> **Description of the task**: Report back the lines in this listing that carry the string "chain".

> **Data segment**:

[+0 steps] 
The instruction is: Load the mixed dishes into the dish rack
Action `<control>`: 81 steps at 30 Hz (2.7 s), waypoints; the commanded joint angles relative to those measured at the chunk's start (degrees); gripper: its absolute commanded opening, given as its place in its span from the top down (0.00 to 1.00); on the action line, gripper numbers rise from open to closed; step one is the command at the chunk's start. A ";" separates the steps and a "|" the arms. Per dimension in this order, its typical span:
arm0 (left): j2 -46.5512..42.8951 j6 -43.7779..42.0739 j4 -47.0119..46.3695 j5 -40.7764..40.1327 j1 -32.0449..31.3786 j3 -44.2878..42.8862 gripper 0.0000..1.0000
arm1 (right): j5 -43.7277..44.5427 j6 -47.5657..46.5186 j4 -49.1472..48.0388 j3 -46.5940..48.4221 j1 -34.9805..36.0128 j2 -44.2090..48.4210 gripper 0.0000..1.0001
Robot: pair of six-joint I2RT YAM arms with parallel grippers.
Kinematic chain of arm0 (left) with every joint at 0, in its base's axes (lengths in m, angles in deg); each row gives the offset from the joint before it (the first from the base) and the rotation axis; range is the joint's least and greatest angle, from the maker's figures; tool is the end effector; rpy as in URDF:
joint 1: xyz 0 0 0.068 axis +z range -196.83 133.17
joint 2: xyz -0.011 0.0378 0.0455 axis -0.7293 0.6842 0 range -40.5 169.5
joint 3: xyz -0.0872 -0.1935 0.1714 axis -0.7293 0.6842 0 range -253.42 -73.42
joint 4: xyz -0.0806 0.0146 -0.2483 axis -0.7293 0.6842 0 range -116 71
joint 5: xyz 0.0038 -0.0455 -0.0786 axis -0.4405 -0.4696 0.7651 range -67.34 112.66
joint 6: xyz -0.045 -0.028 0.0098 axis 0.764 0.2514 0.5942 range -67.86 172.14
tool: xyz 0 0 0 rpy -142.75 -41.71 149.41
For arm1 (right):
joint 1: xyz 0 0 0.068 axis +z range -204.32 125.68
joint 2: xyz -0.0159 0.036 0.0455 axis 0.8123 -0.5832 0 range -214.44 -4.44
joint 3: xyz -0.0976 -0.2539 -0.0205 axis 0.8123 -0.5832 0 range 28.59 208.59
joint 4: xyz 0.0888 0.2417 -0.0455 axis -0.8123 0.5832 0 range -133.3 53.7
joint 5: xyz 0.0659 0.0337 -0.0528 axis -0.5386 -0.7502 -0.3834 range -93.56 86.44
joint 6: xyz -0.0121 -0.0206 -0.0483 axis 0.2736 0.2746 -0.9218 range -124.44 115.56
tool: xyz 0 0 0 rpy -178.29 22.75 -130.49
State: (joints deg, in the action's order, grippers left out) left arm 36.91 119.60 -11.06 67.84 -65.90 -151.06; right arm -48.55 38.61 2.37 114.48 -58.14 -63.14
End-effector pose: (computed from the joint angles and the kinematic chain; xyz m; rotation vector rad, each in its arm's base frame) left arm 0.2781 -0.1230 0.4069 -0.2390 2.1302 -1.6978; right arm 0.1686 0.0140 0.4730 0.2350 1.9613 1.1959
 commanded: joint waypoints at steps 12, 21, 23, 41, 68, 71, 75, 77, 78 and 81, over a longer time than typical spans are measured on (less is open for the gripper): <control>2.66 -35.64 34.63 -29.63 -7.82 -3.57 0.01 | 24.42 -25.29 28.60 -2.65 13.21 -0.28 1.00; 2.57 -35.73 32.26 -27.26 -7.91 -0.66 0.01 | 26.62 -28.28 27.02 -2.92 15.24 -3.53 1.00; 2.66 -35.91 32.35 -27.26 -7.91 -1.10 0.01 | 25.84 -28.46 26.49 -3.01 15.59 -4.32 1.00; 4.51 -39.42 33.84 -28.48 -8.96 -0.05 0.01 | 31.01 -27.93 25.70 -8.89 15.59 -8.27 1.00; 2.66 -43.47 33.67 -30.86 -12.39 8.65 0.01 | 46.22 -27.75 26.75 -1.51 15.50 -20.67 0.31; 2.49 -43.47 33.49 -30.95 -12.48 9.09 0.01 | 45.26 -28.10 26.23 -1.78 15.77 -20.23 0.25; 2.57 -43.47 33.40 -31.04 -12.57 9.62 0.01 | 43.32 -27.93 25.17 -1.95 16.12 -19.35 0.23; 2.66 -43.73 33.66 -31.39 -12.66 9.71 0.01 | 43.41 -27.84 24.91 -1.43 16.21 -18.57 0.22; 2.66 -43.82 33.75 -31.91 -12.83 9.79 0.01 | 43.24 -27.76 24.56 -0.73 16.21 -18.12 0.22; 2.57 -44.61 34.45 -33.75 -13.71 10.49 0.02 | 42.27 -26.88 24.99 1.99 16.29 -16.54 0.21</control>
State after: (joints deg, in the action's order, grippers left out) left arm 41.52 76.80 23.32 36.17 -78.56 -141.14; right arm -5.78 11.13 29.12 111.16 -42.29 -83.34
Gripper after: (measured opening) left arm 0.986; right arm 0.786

> **Result of this task**:
Kinematic chain of arm0 (left) with every joint at 0, in its base's axes (lengths in m, angles in deg); each row gives the offset from the joint before it (the first from the base) and the rotation axis; range is the joint's least and greatest angle, from the maker's figures; tool is the end effector; rpy as in URDF:
End-effector pose: (computed from the joint angles and the kinematic chain; xyz m; rotation vector rad, each in its arm's base frame) left arm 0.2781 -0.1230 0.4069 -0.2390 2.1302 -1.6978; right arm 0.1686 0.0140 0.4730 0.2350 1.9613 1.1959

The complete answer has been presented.